#### BRIEF
From the entries below, copy every line that has the word "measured".

#### DATASET CONTENT
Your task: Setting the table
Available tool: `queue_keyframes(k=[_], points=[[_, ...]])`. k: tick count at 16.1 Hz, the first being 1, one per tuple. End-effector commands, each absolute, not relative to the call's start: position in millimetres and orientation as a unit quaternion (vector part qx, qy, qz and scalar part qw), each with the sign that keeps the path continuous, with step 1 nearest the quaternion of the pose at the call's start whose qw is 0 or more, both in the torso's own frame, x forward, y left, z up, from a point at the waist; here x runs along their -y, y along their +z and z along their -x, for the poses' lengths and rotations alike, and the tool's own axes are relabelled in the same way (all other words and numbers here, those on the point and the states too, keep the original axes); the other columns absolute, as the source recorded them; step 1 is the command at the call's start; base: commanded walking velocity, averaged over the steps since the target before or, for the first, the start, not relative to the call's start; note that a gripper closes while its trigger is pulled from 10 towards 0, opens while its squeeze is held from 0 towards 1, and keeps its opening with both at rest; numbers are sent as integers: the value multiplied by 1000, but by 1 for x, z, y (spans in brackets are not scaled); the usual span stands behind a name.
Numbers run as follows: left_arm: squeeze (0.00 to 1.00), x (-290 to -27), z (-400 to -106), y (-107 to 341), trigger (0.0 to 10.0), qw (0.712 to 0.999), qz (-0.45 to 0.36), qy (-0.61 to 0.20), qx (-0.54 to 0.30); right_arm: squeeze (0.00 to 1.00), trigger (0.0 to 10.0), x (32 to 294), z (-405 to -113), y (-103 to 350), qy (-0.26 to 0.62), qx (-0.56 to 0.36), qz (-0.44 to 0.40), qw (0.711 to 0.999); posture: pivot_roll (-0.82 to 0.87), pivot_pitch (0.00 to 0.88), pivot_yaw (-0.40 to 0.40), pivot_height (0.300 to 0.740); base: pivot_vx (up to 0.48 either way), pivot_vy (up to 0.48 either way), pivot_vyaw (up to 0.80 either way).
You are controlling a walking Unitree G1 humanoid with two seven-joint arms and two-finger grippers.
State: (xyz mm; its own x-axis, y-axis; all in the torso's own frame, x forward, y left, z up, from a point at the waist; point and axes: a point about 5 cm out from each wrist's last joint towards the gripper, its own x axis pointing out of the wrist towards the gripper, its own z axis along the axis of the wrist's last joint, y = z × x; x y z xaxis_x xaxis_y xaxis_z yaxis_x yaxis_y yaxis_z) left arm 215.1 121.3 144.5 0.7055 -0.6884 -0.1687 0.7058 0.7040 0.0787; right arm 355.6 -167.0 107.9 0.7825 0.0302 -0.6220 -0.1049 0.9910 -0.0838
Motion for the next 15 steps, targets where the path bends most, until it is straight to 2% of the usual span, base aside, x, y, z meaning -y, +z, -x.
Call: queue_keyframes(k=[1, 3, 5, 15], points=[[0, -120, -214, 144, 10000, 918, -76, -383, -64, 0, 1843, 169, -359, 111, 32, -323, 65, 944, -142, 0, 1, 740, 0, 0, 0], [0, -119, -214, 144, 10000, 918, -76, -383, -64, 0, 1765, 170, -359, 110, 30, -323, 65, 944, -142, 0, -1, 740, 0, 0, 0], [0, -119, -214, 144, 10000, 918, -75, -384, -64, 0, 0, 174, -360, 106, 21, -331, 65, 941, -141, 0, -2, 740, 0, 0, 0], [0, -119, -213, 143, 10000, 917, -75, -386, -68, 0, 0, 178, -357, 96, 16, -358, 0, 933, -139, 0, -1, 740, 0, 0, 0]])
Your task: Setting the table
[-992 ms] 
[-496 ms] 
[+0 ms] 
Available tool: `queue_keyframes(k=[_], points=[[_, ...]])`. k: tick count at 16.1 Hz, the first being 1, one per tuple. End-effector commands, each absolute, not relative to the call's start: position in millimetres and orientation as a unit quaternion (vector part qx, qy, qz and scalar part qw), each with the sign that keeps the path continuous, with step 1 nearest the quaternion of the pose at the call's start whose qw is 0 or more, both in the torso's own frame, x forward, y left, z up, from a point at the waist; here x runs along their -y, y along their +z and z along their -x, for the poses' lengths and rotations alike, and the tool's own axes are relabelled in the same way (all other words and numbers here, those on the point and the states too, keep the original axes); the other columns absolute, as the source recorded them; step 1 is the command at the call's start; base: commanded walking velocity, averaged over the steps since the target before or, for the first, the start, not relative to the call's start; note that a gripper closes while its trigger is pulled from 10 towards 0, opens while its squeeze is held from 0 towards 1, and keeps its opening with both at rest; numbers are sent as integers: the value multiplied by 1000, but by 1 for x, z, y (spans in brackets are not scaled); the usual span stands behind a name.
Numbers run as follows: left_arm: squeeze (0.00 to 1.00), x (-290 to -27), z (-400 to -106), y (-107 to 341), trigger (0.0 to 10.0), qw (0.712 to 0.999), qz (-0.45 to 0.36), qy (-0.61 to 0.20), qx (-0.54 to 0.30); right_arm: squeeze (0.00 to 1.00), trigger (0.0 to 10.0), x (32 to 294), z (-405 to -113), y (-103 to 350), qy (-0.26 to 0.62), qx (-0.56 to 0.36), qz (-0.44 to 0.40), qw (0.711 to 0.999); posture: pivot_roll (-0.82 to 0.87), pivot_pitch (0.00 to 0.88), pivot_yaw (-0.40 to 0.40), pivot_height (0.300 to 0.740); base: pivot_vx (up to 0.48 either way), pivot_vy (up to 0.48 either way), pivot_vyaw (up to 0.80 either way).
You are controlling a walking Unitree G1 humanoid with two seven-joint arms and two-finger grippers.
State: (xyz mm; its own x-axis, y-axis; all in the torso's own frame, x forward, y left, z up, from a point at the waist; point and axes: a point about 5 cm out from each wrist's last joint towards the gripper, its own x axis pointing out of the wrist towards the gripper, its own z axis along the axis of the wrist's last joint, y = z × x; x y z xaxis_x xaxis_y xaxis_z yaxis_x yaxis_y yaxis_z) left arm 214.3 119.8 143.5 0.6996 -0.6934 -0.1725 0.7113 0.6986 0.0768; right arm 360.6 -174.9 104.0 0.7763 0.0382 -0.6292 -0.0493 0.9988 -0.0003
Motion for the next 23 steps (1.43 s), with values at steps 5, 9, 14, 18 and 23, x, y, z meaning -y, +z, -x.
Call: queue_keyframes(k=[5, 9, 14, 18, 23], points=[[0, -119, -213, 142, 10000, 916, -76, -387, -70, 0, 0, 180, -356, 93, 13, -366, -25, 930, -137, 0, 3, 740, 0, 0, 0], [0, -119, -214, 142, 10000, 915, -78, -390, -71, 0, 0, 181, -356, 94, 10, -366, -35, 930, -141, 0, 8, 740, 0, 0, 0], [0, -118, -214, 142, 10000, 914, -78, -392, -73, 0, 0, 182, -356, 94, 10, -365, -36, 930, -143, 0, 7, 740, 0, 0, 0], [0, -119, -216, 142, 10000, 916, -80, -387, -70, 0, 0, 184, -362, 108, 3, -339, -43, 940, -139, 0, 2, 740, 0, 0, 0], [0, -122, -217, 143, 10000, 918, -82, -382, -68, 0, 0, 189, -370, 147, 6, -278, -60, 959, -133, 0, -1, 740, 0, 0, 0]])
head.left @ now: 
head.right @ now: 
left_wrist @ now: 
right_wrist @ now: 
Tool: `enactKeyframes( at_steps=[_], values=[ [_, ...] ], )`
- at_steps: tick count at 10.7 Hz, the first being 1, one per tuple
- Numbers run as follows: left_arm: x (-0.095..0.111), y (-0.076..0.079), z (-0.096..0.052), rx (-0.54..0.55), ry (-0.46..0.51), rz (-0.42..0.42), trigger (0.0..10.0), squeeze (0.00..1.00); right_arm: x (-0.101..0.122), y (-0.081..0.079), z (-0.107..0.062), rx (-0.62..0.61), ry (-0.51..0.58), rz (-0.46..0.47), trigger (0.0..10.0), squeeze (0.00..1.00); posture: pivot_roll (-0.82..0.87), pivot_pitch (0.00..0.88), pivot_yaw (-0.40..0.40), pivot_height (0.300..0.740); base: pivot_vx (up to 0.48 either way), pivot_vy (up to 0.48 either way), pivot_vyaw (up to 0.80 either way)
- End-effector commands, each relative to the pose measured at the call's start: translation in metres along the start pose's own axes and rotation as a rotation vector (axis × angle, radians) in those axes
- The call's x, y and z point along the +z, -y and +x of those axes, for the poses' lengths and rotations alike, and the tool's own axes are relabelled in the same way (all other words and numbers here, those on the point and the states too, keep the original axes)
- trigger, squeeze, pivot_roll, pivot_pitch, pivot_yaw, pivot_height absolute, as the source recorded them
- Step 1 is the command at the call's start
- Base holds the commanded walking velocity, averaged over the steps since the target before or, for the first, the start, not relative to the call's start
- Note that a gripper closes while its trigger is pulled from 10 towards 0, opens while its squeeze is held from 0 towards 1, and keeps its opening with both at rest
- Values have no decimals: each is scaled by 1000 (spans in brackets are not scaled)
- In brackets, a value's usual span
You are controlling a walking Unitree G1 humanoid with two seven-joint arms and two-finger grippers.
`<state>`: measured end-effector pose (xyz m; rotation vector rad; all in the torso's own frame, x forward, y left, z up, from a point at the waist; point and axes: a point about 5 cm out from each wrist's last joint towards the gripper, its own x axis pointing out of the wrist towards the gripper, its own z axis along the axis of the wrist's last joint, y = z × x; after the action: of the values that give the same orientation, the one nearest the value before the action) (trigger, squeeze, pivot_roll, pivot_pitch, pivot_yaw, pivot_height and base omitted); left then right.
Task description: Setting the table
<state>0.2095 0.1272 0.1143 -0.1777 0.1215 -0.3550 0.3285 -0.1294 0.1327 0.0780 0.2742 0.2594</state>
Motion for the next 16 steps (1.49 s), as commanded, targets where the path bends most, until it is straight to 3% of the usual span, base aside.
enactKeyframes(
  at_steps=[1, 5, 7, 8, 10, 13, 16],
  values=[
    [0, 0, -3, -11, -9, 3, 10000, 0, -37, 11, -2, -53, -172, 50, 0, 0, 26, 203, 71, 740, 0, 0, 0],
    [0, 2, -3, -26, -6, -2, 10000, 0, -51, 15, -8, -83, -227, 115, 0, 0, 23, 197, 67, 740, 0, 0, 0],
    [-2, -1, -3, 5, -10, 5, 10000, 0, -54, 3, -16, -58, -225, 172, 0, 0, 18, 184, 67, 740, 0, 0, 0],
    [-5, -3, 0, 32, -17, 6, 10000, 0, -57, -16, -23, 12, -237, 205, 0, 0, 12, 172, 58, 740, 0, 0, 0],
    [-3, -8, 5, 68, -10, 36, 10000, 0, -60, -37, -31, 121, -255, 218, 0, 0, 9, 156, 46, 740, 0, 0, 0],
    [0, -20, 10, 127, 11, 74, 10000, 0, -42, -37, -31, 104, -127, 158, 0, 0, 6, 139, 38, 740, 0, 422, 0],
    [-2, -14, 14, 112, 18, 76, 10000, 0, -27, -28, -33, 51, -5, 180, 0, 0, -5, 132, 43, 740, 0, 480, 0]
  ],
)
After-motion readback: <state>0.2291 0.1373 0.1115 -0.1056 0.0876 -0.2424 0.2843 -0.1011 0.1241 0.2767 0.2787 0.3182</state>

#### WRITTEN SOLUTION
- End-effector commands, each relative to the pose measured at the call's start: translation in metres along the start pose's own axes and rotation as a rotation vector (axis × angle, radians) in those axes
`<state>`: measured end-effector pose (xyz m; rotation vector rad; all in the torso's own frame, x forward, y left, z up, from a point at the waist; point and axes: a point about 5 cm out from each wrist's last joint towards the gripper, its own x axis pointing out of the wrist towards the gripper, its own z axis along the axis of the wrist's last joint, y = z × x; after the action: of the values that give the same orientation, the one nearest the value before the action) (trigger, squeeze, pivot_roll, pivot_pitch, pivot_yaw, pivot_height and base omitted); left then right.

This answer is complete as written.